Saturday, April 04, 2020: 9:30am - 10:50am -
David London, The Peale Center for Baltimore History & Architecture, United States
Offering research, methods, and new perspectives on how museums can embrace and utilize experiences based on fostering wonder, creativity and play to offer deeper engagement to their visitors, while simultaneously facilitating a mindset that is highly conducive to enhanced learning.
Based on over 20 years of experience creating interactive and wonder-based experiences, along with a lifelong investigation into magic, mind, and creativity, David London brings a unique attitude and approach to contemporary museum practice.
From medieval alchemists to stage magicians, Surrealists, mystics, art therapists, and adherents to concept of “flow”, it has long been known that an engaged and receptive state of mind can be achieved achieving a balance between the physical and the mental. David believes that experiences of wonder, creativity and play are the easiest and perhaps most direct path to access this heightened state of mind.
While the typical museum model puts the object first, supported by label text, but David proposes the inverse– story and experience first, supported by the objects. As opposed to the aimless meander through museum spaces, the visitor experience can thereby be intentionally designed to foster genuine engagement and retention of knowledge.

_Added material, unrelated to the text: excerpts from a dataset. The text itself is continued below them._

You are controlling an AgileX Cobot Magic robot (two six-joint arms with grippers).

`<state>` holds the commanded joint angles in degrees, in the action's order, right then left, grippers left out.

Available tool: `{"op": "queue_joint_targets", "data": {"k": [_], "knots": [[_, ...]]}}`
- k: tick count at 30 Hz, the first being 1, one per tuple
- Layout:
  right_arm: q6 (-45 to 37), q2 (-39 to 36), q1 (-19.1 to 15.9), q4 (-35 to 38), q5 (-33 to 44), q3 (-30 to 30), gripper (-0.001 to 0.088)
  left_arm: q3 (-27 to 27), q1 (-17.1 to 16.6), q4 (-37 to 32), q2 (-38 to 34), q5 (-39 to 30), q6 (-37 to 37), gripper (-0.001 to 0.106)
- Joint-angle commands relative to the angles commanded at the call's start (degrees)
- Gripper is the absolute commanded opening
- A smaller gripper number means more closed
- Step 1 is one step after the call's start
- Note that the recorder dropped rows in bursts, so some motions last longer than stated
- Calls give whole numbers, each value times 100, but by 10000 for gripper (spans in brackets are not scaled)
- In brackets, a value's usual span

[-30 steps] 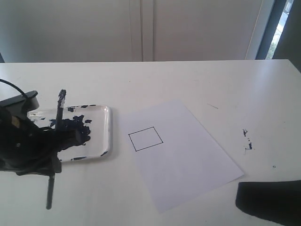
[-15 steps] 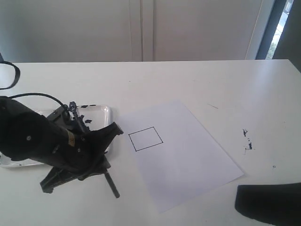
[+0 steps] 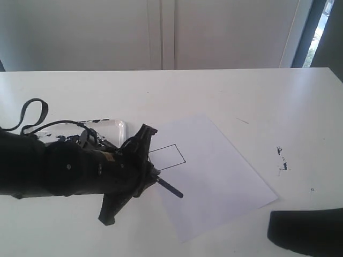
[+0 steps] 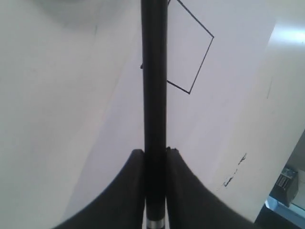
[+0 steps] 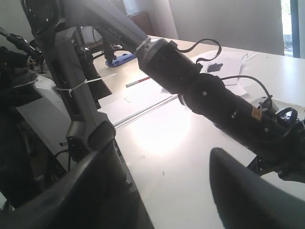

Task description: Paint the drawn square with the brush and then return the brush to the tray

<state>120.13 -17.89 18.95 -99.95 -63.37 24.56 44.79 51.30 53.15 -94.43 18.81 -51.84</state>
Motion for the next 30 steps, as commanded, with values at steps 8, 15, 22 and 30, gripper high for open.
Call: {"op": "queue_joint_targets", "data": {"k": [8, 15, 22, 30], "knots": [[0, 0, 0, 0, -79, 0, 600, 0, 90, 1437, 13, 505, 1057, 0], [0, 0, 0, 0, -79, 0, 600, 0, 235, 1981, 0, 869, 1023, 0], [0, 0, 0, 0, -79, 0, 600, 193, 393, 2218, -35, 925, 1029, 0], [0, 0, 0, 0, -88, 0, 600, 474, 428, 2246, -95, 763, 1262, 0]]}}
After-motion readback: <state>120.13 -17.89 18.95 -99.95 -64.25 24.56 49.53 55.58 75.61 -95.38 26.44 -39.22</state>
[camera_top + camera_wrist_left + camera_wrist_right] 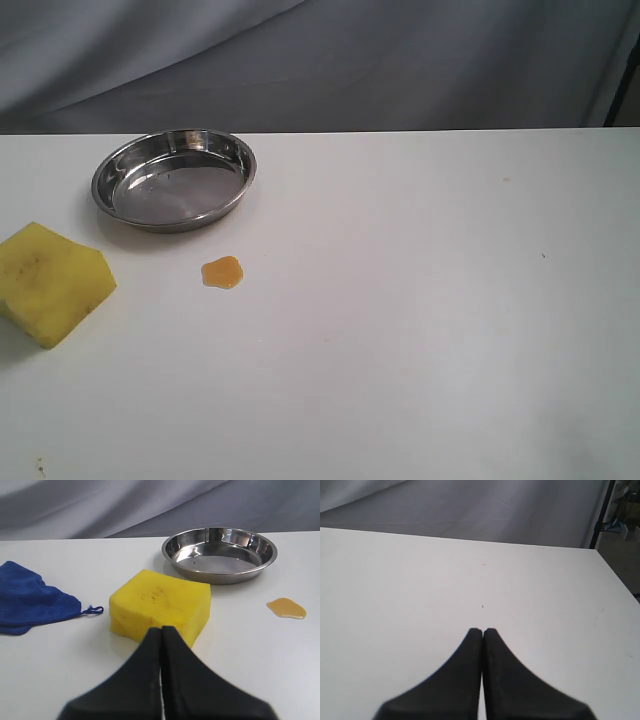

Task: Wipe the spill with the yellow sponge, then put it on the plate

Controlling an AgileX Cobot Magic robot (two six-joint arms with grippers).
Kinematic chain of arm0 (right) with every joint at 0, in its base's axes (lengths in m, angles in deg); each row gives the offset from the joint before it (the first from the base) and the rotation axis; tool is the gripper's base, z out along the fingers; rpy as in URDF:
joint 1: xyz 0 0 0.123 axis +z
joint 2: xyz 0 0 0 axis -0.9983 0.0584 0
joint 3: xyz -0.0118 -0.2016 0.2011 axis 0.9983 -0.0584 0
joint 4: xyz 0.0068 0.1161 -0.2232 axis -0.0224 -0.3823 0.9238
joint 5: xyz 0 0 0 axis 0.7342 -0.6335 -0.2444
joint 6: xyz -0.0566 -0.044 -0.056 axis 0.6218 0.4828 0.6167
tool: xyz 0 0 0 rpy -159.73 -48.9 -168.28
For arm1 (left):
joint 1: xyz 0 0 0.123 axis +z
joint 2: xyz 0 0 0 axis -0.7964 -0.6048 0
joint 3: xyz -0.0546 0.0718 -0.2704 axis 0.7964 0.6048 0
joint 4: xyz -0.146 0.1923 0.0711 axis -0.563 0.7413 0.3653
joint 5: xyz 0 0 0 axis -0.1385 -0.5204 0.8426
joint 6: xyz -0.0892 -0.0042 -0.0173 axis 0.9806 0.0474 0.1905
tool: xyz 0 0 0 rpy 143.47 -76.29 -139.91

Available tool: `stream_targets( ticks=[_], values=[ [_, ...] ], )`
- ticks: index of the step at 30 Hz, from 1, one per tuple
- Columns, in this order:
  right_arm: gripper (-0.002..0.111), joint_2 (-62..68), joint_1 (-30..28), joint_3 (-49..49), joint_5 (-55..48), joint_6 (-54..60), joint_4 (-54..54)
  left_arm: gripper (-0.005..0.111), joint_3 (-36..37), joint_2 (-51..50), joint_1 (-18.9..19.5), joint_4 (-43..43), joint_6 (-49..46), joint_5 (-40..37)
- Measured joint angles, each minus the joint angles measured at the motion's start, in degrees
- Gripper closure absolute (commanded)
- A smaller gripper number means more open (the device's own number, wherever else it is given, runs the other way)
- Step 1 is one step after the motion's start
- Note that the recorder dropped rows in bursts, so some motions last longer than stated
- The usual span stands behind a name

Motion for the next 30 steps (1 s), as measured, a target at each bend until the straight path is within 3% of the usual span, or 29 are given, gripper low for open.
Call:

By developing museum experiences designed first and foremost to place visitors into an open and receptive way of seeing and being, the resulting effect is that they often forget that they are learning, while simultaneously remembering more information.
Embracing and adapting proven tools of engagement through techniques that alter consciousness can allow museums to not only continue to provide new information and ideas that remain with their visitors, but also to maintain their role as an integral part of culture and society at large.